Recycled is now an embedded part of the supply chain but has limited scope to grow and is linked mainly to growth or decline in construction output. No matter how many times we talk about the ‘circular economy’, we cannot recycle away the need for the majority of future supply to be met from primary sources.
Secondaries still have scope to grow but they continue to make only a comparatively small contribution to supply.
Crushed rock is performing a wider and deeper role than 25 years ago as it substitutes increasingly for sand and gravel, but its reach is neither universal nor even. It is a generation since a new, large, rail-linked rock quarry was permitted, and whilst a number of the nationally significant ‘big bangers’ have successfully secured extensions, big reserves do not necessarily equate to additional ‘capacity to supply’. ‘Tanks’ can be refilled but the ‘pipes’ are sometimes difficult to widen.

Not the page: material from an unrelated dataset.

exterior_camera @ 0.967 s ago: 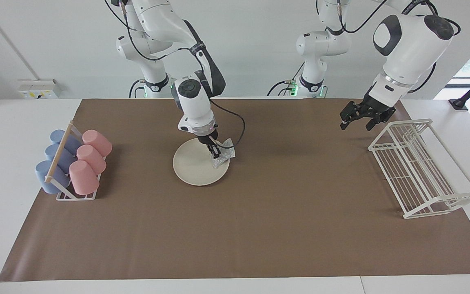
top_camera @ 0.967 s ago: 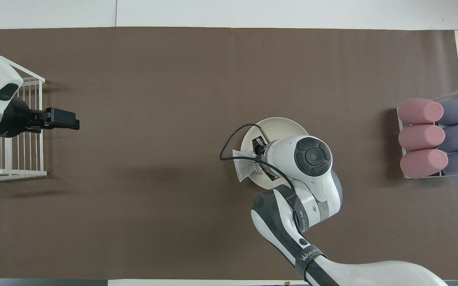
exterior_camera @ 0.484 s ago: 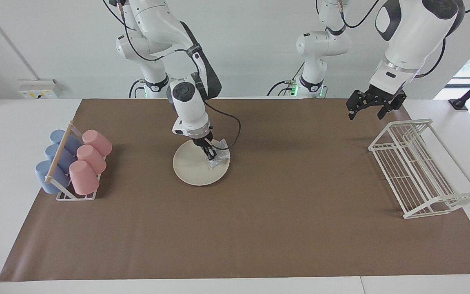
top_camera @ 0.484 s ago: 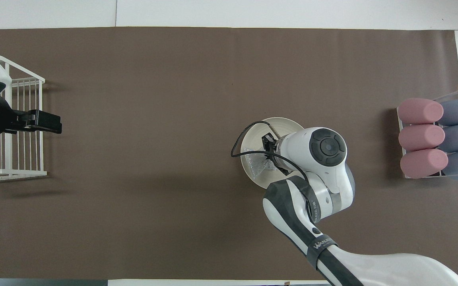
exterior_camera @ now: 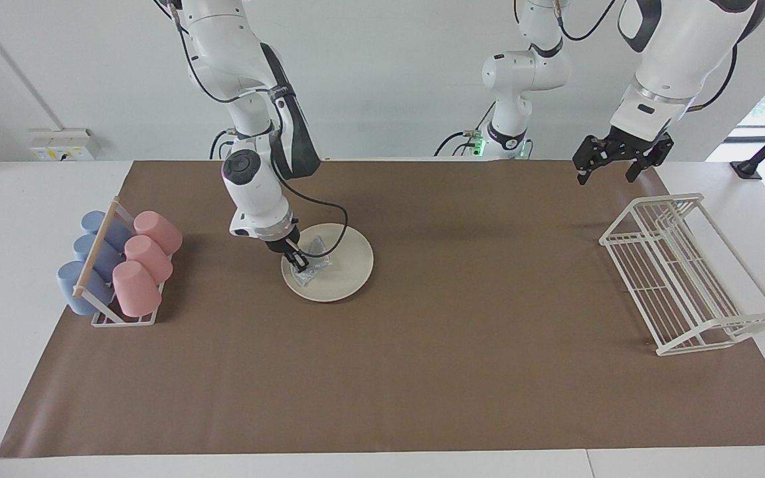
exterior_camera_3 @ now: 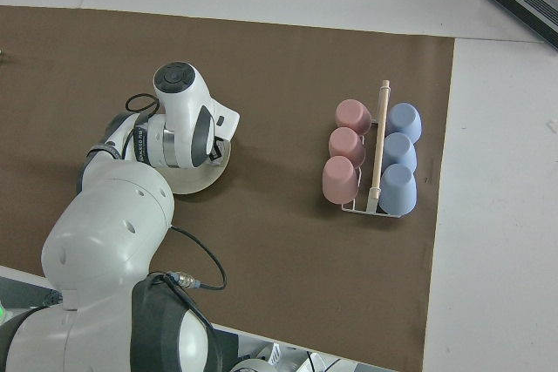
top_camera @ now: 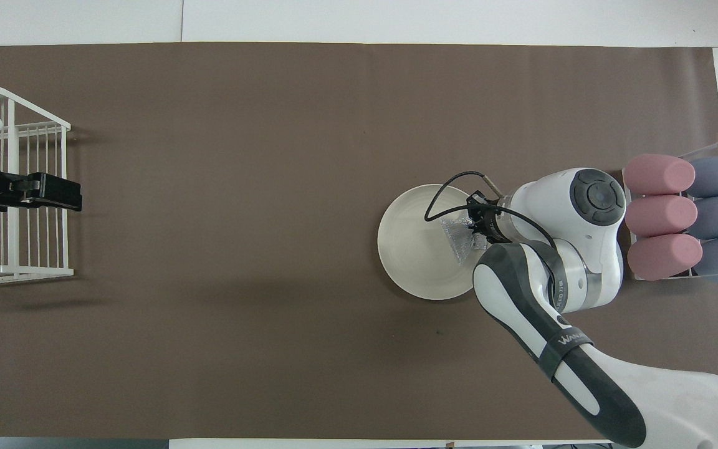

Marine aggregates remain a vital source of supply, particularly for London and the South East. Vast new resources and reserves are now available in the eastern English Channel coupled with the re-licensing of historic licences. However, the constraints on this sector are an ageing dredging fleet – on average around 21 years old – and encroachment by residential developments on poorly safeguarded wharves. Where will new dredging capacity come from and how many wharves will still be active in 10 years or be able to cope with larger ships?
Imports continue to play their part but as yet not so significantly as to make a meaningful difference to the supply mix.
Most of these very simplistic observations have underlying complexities and are, indeed, open to alternative points of view. This is not a definitive narrative. What is undeniable, however, is that the diminishing size of the overall national landbank of permitted aggregate reserves and constraints on supply mean that there is no cause for complacency for any of the key actors, whether they be the DCLG, mineral planning authorities or the industry.
Critical to all this is:
- Determining a reasonable envelope of likely future demand
- Securing accurate data and evidence of current supply dynamics
- Developing reasonable ideas of how the supply mix could vary and identifying the infrastructure required to enable it
- Developing a series of scenarios which combines all the key variables
- Intensifying the dialogue between the industry, planners and government.
In short, a healthy, well-resourced and engaged MASS.
The MPA will continue to lead on these issues for industry and present more hard evidence to inform the debate for the sector for the benefit of companies, whether large, medium or small. In 2016 we intend to go further. We are developing a number of scenarios of potential supply mix on similar lines to those which typify the energy sector. Why? To ensure that government is aware of what needs to happen to ensure that the decline in reserves and the ‘capacity to supply’ constraints are recognized, and that action is taken to ensure that the national ‘tank’ is full enough and the ‘pipelines’ can deliver an adequate and steady supply.
With cutbacks in government biting ever deeper and with a broad shift of emphasis to industry ‘having to do more and more of what used to be done by government’, we have to continue to develop the skills and build the resources to make sure we can articulate a vision of how demand will be met in the long term. We will rise to that challenge.